WHAT THIS TASK INVOLVES.
Count the lines below that include the word "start" and write that number alone.

GIVEN INFORMATION.

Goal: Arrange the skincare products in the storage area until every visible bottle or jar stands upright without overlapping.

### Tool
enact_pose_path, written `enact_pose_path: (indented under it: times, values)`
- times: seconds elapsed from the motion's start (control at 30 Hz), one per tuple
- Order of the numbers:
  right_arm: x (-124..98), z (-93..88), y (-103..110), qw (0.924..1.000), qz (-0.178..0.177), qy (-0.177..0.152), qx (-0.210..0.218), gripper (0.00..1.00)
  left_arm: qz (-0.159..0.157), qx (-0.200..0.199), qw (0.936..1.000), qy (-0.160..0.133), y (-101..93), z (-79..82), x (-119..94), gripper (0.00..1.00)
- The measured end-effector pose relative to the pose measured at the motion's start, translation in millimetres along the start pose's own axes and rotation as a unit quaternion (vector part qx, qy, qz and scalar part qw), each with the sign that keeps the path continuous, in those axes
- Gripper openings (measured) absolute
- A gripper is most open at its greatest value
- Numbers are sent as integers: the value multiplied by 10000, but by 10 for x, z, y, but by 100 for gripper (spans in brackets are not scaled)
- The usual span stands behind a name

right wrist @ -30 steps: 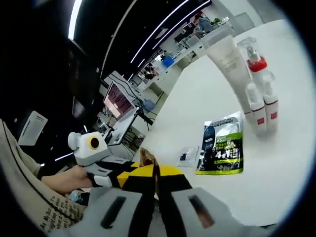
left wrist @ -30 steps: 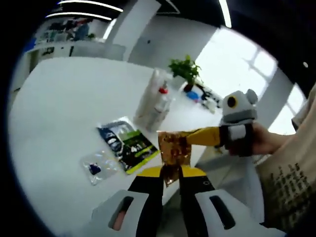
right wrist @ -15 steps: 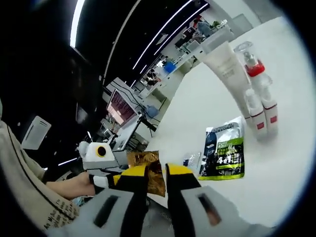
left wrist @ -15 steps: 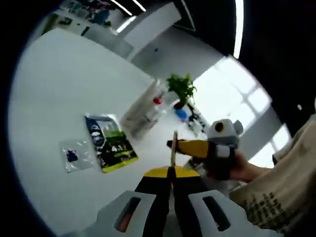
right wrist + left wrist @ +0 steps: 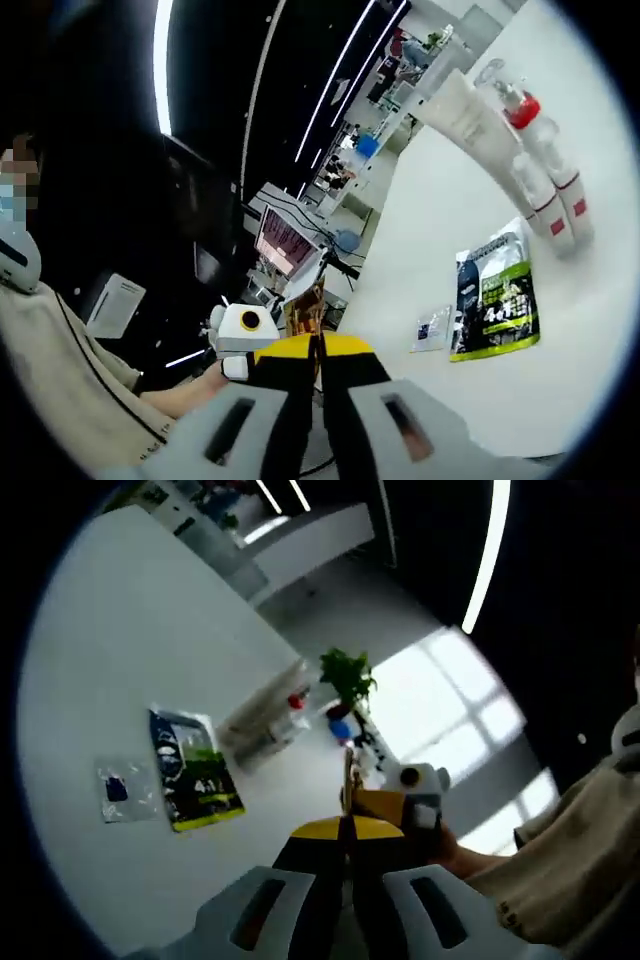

ANSWER.
2